BEGINNERS/IMPROVERS INTERNET COURSE
Just a progress report from a course which is running well and producing good feedback. There were 9 learners at the first class rising to 12 last Saturday and anticipated to be 15 this week when we will concentrate on email. Unless there are drop outs then the course for 27 Nov is full. Other are asked to register their future interest with Brian Corbett 424702. 
So far we have managed to have perfect balance between the numbers of learners and the number of helpers plus sufficient laptops to provide hands-on experience for each learner. I am particularly thankful for the support of so many helpers who are giving a Saturday morning to share their skills with members just learning - that's what the U3A is all about.

ARMCHAIR TRAVEL
The last meeting of that group was undermined by the very poor projected quality of pictures, in no way the fault of the originals provided by the speaker. Next time Friday 3 December we will use the U3A's own projector which is in perfect order and there should be no repeat of that embarrassing problem. 

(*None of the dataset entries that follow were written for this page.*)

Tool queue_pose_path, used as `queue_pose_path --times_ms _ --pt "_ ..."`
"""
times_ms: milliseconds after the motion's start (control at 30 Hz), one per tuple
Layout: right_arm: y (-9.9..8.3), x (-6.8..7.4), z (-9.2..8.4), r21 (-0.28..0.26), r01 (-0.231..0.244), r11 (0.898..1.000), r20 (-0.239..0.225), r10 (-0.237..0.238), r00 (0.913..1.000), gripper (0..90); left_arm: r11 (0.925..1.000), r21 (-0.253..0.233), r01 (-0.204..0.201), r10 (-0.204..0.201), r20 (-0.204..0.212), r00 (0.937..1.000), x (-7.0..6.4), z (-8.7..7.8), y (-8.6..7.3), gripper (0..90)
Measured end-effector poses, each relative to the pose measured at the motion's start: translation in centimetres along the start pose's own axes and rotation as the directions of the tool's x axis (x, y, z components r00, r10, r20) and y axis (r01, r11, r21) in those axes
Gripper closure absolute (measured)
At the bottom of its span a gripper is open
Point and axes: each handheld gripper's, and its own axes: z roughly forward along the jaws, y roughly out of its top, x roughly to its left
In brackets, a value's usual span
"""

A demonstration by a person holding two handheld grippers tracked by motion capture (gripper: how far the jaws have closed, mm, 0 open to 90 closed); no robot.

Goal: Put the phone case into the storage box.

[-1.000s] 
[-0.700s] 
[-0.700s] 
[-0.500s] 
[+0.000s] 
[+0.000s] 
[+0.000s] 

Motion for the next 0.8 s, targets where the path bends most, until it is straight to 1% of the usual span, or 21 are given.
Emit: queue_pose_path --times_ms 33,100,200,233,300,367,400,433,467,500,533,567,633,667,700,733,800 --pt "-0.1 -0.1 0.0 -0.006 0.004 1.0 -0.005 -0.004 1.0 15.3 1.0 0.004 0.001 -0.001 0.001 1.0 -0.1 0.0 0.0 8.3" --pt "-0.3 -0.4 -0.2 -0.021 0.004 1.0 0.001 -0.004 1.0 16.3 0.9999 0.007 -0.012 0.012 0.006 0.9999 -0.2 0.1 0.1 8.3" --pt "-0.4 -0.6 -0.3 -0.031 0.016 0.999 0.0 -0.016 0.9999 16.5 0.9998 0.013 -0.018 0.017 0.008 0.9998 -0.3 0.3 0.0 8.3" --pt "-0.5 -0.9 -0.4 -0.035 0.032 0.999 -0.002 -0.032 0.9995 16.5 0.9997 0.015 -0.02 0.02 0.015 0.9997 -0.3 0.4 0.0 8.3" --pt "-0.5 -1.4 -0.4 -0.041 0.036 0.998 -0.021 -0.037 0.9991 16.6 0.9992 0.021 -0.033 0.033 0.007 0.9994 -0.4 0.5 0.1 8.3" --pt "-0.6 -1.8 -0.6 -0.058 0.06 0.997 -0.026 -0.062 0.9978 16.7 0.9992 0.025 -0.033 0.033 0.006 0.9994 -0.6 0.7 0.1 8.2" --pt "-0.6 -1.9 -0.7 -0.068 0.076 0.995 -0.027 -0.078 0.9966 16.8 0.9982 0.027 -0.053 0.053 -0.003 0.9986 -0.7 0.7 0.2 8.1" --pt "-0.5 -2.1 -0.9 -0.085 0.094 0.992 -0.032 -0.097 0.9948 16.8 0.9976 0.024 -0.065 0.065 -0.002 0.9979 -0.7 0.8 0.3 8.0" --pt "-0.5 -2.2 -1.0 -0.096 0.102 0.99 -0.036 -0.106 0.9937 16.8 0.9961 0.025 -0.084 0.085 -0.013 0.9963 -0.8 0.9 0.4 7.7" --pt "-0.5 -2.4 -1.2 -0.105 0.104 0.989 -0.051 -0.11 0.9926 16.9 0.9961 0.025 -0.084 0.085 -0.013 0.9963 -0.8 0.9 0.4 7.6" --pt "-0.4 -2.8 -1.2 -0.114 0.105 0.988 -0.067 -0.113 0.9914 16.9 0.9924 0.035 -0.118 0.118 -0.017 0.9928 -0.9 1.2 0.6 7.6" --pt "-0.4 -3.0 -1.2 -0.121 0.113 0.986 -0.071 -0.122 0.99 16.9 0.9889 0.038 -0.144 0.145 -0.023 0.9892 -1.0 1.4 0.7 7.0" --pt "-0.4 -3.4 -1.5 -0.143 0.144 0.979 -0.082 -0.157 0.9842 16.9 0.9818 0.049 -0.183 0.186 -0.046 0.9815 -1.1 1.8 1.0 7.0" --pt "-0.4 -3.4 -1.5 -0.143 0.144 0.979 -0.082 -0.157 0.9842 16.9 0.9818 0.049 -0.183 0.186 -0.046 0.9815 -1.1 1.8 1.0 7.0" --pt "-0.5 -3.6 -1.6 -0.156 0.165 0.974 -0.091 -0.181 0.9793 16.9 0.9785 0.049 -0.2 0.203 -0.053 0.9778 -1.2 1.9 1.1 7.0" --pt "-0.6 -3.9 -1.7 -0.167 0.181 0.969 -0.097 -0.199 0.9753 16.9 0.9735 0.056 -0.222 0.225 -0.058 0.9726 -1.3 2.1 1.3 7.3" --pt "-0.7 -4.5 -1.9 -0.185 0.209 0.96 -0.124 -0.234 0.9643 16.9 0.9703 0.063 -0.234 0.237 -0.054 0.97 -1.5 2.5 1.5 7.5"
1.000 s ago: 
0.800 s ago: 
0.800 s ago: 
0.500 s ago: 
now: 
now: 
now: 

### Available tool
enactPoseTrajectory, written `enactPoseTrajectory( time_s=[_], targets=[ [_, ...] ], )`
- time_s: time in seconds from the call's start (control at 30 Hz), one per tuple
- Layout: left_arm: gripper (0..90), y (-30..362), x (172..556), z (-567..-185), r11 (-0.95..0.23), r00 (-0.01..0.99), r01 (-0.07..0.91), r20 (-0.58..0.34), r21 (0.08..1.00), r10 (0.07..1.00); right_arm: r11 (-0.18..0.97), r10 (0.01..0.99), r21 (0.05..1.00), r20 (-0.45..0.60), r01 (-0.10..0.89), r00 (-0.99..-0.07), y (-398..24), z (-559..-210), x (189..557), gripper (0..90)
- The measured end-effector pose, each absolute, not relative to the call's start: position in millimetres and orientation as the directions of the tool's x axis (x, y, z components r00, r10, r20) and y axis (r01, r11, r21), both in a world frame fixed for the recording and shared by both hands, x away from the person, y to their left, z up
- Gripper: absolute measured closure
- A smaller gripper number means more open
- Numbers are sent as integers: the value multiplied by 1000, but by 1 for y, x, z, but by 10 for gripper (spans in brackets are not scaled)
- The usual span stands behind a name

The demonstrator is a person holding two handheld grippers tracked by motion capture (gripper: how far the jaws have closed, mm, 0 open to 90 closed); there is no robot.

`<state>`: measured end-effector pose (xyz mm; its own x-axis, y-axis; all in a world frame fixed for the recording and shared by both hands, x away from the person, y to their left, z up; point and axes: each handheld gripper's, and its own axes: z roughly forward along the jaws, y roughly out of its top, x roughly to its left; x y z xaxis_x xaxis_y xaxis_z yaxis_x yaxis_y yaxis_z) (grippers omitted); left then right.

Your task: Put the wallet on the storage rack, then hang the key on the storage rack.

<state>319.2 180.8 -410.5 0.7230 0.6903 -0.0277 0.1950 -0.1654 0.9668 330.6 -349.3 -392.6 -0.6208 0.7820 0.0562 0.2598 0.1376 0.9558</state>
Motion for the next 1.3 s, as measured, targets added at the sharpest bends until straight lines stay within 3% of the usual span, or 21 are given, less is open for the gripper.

Just as well because it is the turn of my wife Joan to talk about our travels by local transport (taxi, moto-rickshaw, bus and train) in the South of India last winter, south from Chennai on the east coast to the tip and back up the west coast to Mysore, then by train to Chennai to complete the circle. Joan has put a great deal of effort into preparing the presentation so we are hoping for the usual good turnout of this group, unaffected by that projector quality setback. Contact Convenor Brian Davies 520927 for details of the venue which is in Sketty Park Evangelical Church, just south of Hazel Court on the very same street Maes y Gollen.



ITALIAN
I spoke last week of the day Italian born tutor Carolina invited us home for lunch, better than that she had waited months so I could be present. At that time I did not have photographs to use but here are a set from Patricia Morgan 207305 the convenor whose enthusiasm is behind the very cohesive nature of this group. Plus another new member today, Howard Sandman. A group growing nicely after two difficult years.
Brian and Jim

 Godfrey and Dave

Murphy and Carolina
 
 Patricia

 Eleanor and Godfrey

BEGINNERS BRIDGE
A new group which seems like an instant success thanks in part to another combination of an enthusiastic convenor Bob Hughes 363875 and an experienced tutor. They have been averaging 24 learners per session on Thursdays at 10am at Mumbles Bridge Club. Such good progress has been made by this years starters that absolute beginners may now it difficult to catch up, but this may make the group more attractive for those who wish to refresh long lost skills.


BRITISH FILM
The next meeting will be at 2pm on Thursday 2 December when Anthea Symonds 206479 will be looking at two films

'Proud Valley' 1939 which was filmed in the South Wales Valleys with Paul Robeson in the starring role.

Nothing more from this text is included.